В эти минуты или секунды иногда приоткрывается непостижимое. Возникают в сознании странные построения, переплетения неуловимых пространств, непонятные формулы, конструкции, которые состоят не из твердого материала, а из рассуждений, загадок и ощущений близкого открытия. Однако открытия не случается. Не хватает времени, чтобы постигнуть систему этих явившихся из иного мира головоломок. Порой удается ухватить нить. Но время убегает, нить лопается, и ты уходишь или в сон, или в пробуждение. Сон вообще стирает память о только что виденном. А при пробуждении пытаешься лихорадочно запомнить: что же было?

Да, было, но что?

Нет, не вспомнить. И остается только ощущение ласковости.

Да, в том странном пространстве, среди хрупких конструкций из неведомых в нашей жизни понятий нет ни малейшего намека на раздражение, сердитость, насмешку по поводу моего непонимания. Наоборот! Оно пытается помочь мне, подсказать. Оно не виновато, что у меня мало времени. В следующий раз оно будет стараться снова, с прежней ласковостью… Хотя, кажется, я выбрал неточное слово. «Ласковость» — это поверхностное чувство. Вроде как погладил по головке и отошел. А здесь все пространство состоит из терпеливой доброты и… ну, если не любви, то явной симпатии. Бескорыстной и неизменной. И это, по правде говоря, странно. Потому что кто я для него, для этого неизвестного мира?

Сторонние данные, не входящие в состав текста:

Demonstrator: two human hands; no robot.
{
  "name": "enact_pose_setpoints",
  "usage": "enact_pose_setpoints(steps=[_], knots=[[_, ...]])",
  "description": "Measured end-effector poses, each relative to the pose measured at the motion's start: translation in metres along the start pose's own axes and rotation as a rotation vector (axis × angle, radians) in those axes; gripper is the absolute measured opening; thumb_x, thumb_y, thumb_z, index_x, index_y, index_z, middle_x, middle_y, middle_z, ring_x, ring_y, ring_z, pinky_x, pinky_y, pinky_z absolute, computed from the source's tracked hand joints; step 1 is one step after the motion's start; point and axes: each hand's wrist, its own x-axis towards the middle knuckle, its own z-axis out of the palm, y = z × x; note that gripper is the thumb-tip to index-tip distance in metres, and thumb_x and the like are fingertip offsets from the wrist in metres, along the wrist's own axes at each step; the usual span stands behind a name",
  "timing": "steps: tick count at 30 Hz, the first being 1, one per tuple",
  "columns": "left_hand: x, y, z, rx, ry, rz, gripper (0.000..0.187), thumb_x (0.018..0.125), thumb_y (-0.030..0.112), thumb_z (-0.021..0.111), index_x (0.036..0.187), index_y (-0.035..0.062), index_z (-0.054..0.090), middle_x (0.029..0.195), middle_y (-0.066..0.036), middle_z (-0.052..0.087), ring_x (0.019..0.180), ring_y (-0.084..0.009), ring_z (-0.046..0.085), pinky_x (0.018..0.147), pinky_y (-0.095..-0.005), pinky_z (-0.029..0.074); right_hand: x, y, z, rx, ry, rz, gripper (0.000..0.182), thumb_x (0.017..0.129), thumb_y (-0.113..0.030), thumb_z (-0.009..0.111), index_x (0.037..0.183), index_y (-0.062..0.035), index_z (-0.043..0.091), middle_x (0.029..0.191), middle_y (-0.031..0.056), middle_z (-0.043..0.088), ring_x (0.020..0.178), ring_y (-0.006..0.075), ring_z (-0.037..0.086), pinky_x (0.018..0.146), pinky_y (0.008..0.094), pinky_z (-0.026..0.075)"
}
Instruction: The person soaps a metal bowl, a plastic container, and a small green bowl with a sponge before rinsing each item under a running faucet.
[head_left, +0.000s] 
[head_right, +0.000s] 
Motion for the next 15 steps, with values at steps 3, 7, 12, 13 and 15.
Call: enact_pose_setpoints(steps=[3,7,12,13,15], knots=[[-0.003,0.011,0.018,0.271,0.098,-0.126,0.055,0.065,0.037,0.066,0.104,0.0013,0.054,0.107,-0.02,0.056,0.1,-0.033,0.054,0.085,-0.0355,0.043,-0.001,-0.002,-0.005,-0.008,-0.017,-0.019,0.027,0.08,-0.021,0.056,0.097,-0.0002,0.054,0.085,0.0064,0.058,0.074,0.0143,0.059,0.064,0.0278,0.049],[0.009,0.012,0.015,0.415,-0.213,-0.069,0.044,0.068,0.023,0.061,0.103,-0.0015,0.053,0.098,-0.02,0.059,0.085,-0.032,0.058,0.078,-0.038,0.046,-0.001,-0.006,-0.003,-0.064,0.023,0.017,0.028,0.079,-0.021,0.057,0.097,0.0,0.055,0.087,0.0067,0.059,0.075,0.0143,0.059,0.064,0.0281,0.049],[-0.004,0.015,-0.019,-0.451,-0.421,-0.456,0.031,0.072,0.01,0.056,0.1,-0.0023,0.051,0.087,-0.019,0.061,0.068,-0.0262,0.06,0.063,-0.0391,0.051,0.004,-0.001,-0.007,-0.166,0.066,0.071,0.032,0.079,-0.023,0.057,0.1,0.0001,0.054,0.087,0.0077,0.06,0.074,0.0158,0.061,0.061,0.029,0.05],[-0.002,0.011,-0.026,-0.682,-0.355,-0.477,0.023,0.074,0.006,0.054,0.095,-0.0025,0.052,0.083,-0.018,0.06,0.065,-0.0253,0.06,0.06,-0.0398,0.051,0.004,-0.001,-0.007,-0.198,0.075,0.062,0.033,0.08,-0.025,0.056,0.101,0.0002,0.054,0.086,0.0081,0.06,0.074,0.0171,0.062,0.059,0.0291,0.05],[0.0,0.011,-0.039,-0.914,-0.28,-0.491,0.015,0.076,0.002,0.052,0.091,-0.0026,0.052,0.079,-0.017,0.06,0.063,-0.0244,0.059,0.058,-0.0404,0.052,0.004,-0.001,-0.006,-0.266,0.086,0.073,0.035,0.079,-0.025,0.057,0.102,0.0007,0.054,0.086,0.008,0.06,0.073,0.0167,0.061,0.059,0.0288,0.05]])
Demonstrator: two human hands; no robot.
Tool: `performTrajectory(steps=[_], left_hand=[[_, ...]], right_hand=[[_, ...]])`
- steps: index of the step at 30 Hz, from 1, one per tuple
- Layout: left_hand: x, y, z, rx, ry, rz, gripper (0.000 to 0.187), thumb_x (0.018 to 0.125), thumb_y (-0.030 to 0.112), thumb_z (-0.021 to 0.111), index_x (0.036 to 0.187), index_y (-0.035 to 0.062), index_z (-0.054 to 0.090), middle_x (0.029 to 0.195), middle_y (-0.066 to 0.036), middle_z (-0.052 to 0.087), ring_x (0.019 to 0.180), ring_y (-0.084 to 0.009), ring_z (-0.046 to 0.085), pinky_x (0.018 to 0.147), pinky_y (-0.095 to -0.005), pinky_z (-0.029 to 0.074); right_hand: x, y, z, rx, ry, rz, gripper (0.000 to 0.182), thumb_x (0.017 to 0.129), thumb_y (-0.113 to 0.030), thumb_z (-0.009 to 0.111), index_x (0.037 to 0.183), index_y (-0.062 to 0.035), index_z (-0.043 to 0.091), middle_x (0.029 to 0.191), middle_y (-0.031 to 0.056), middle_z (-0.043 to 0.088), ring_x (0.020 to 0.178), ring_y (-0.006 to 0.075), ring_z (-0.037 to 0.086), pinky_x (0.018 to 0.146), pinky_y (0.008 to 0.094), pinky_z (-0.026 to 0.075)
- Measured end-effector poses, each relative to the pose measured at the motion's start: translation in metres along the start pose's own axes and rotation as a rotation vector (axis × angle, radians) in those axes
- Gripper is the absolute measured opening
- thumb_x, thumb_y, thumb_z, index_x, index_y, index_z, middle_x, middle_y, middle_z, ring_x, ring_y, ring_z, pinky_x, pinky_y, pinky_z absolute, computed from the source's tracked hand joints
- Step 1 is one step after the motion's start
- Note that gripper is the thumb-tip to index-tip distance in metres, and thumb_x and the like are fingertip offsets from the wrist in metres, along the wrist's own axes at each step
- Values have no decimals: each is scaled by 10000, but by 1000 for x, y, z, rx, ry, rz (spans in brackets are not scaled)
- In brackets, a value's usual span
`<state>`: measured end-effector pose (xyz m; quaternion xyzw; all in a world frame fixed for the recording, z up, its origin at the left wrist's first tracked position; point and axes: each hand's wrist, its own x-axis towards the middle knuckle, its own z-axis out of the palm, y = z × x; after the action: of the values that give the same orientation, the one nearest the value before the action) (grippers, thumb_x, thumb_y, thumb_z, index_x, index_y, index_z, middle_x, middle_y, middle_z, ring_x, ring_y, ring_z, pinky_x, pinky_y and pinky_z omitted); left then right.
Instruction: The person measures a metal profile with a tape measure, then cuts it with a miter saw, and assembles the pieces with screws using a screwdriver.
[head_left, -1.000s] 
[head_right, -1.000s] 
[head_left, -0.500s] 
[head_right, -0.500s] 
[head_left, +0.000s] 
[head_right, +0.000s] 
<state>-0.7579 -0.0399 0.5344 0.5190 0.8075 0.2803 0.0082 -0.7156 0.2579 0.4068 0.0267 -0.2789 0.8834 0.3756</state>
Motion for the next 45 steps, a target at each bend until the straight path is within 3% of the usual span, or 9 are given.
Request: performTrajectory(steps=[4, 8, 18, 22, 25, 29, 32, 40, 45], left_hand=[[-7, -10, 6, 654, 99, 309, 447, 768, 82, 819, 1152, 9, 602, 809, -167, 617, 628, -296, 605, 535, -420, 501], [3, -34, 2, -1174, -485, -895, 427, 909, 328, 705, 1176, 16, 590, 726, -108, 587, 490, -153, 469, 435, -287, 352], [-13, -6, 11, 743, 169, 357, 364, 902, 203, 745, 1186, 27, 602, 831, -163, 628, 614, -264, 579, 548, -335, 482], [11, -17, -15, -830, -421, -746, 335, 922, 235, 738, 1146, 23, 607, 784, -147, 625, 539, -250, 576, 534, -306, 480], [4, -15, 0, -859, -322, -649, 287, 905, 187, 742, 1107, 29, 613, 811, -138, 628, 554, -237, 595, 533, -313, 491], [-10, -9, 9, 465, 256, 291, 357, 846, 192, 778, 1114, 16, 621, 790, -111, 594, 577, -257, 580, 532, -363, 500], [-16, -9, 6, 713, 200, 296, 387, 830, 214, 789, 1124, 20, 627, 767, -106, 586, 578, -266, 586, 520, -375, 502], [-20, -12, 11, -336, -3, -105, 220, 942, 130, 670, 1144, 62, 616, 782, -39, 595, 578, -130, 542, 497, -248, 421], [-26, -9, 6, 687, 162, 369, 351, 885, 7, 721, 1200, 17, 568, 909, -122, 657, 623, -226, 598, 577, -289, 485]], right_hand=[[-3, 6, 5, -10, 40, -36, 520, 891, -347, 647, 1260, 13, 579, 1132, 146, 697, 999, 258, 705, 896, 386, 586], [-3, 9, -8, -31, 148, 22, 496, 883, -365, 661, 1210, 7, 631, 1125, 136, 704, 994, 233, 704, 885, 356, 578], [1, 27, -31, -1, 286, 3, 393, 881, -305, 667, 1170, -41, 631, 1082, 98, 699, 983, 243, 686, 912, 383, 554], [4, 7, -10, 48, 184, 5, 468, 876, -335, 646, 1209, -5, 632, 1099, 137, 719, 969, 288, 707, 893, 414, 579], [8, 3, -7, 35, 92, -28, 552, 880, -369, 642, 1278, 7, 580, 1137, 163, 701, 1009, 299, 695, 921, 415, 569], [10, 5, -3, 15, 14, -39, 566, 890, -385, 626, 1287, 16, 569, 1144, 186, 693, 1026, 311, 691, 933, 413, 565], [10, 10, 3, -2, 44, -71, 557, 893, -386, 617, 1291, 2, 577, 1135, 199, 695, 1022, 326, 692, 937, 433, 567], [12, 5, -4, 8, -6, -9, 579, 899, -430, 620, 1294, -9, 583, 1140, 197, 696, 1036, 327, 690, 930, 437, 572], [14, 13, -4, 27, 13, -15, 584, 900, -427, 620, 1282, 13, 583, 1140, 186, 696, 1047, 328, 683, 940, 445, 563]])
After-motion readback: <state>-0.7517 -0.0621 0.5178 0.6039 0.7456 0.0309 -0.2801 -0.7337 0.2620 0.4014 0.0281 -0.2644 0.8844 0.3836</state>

Такое отношение к себе от посторонних я испытал лишь однажды. Очень давно.

Мне было лет семь-восемь. Кто-то подарил мне самокат — красный, блестящий, на белых дутых шинах. Сперва я гонял по дощатым тротуарам в своем квартале, но счастье распирало меня, и постепенно я уезжал все дальше — по плитам и асфальту ближних, а потом и не очень ближних улиц. И наконец увидел на углу кирпичного дома табличку «Ключевской спуск».

Улочка была незнакомая. Она мне понравилась. Тихая, малолюдная, со старинными одноэтажными магазинчиками, мастерскими и аптеками. Посредине тянулась в обрамлении травяных газонов булыжная мостовая, а у домов — узкие, но гладкие полосы асфальта. И главное, что они вели под уклон! Ура!

Я помчался, не ощутив сначала ни капли страха. А когда ощутил, оказалось, что тормозная планка под пяткой ослабела и не сдерживает скорости. Окна, вывески, трава, фонари летели по сторонам от меня, размазываясь в полосы. В одном месте тротуар образовывал плавную дугу. Для кого плавную, а для кого… Мама!.. Звон, сверканье и грохот. Это я на «всем скаку» пробил большущее сплошное стекло — оно было вровень с асфальтом. Следом влетела в помещение туча осколков. Я сел на желтых гладких половицах и, ничего еще не чувствуя, заревел, потому что надо мной склонились люди.